Each entry below must be given again word for word, with no pictures.

*** Opening of Input ***

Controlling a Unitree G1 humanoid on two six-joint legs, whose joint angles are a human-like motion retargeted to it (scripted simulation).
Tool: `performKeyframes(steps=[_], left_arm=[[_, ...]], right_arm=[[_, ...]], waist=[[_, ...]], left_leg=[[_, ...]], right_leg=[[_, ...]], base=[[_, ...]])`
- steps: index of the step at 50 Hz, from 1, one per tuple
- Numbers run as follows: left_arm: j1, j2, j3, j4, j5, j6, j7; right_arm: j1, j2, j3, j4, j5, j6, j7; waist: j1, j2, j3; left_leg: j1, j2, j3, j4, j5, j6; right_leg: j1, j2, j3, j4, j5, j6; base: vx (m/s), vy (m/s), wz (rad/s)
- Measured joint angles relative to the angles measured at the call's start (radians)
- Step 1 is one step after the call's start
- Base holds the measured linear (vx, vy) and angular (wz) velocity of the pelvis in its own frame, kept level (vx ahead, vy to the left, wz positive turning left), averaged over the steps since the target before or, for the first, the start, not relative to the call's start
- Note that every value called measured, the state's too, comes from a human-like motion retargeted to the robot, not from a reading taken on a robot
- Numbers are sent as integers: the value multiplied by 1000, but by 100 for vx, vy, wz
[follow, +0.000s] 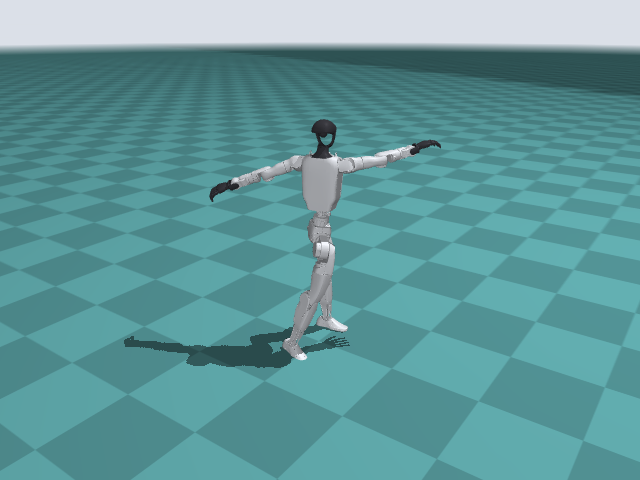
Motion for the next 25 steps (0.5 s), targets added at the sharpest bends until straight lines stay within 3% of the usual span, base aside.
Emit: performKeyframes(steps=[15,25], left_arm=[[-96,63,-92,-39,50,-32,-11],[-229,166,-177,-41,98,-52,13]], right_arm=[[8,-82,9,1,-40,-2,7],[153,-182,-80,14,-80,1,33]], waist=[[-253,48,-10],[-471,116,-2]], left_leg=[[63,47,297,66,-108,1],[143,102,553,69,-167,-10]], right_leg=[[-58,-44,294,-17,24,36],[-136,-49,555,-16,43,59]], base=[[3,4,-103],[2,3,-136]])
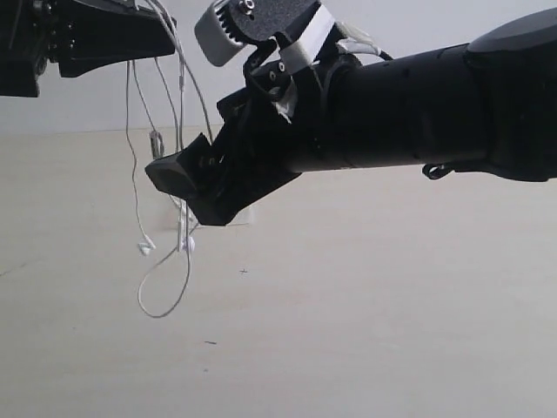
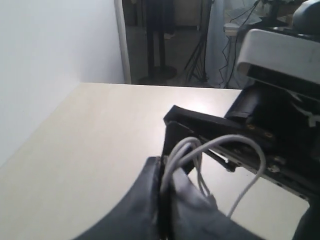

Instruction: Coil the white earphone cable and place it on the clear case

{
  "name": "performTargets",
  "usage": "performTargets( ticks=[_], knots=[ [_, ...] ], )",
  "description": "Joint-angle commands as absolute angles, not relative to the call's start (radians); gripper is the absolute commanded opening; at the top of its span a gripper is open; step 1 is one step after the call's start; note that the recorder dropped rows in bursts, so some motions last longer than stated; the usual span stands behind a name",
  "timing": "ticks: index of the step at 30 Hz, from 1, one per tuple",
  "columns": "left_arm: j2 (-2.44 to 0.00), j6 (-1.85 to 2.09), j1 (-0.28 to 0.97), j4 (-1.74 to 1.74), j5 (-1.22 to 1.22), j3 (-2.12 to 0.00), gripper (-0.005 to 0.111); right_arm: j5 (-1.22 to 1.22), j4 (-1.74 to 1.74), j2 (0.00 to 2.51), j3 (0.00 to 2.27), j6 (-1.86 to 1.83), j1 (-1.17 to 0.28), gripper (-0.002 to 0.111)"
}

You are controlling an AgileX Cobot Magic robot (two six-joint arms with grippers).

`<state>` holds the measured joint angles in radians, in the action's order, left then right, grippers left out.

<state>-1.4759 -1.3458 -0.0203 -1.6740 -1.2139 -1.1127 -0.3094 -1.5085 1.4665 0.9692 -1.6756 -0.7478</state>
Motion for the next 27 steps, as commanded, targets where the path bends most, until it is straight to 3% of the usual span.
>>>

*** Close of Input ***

Finished task:
Controlling a Unitree G1 humanoid on two six-joint legs, whose joint angles are a human-like motion retargeted to it (scripted simulation).
Tool: `performKeyframes(steps=[_], left_arm=[[_, ...]], right_arm=[[_, ...]], waist=[[_, ...]], left_leg=[[_, ...]], right_leg=[[_, ...]], base=[[_, ...]])`
- steps: index of the step at 50 Hz, from 1, one per tuple
- Numbers run as follows: left_arm: j1, j2, j3, j4, j5, j6, j7; right_arm: j1, j2, j3, j4, j5, j6, j7; waist: j1, j2, j3; left_leg: j1, j2, j3, j4, j5, j6; right_leg: j1, j2, j3, j4, j5, j6; base: vx (m/s), vy (m/s), wz (rad/s)
- Measured joint angles relative to the angles measured at the call's start (radians)
- Step 1 is one step after the call's start
- Base holds the measured linear (vx, vy) and angular (wz) velocity of the pelvis in its own frame, kept level (vx ahead, vy to the left, wz positive turning left), averaged over the steps since the target before or, for the first, the start, not relative to the call's start
- Note that every value called measured, the state's too, comes from a human-like motion retargeted to the robot, not from a reading taken on a robot
- Numbers are sent as integers: the value multiplied by 1000, but by 100 for vx, vy, wz
[follow, +0.000s] 
Motion for the next 25 steps (0.5 s), targets added at the sharpest bends until straight lines stay within 3% of the usual span, base aside.
Emit: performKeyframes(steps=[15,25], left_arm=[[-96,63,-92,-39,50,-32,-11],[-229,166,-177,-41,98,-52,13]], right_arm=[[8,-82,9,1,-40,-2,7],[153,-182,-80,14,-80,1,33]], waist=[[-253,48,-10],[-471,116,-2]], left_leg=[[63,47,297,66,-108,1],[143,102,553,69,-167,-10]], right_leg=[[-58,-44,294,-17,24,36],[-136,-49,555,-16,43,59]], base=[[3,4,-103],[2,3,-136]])

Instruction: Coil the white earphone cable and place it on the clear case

{
  "name": "performTargets",
  "usage": "performTargets( ticks=[_], knots=[ [_, ...] ], )",
  "description": "Joint-angle commands as absolute angles, not relative to the call's start (radians); gripper is the absolute commanded opening; at the top of its span a gripper is open; step 1 is one step after the call's start; note that the recorder dropped rows in bursts, so some motions last longer than stated; the usual span stands behind a name",
  "timing": "ticks: index of the step at 30 Hz, from 1, one per tuple",
  "columns": "left_arm: j2 (-2.44 to 0.00), j6 (-1.85 to 2.09), j1 (-0.28 to 0.97), j4 (-1.74 to 1.74), j5 (-1.22 to 1.22), j3 (-2.12 to 0.00), gripper (-0.005 to 0.111); right_arm: j5 (-1.22 to 1.22), j4 (-1.74 to 1.74), j2 (0.00 to 2.51), j3 (0.00 to 2.27), j6 (-1.86 to 1.83), j1 (-1.17 to 0.28), gripper (-0.002 to 0.111)"
}

You are controlling an AgileX Cobot Magic robot (two six-joint arms with grippers).

`<state>` holds the measured joint angles in radians, in the action's order, left then right, grippers left out.

<state>-1.4759 -1.3458 -0.0203 -1.6740 -1.2139 -1.1127 -0.3094 -1.5085 1.4665 0.9692 -1.6756 -0.7478</state>
Motion for the next 27 steps, as commanded, targets where the path bends most, until it is straight to 3% of the usual span.
>>>

Nothing else remains to be done for this exercise.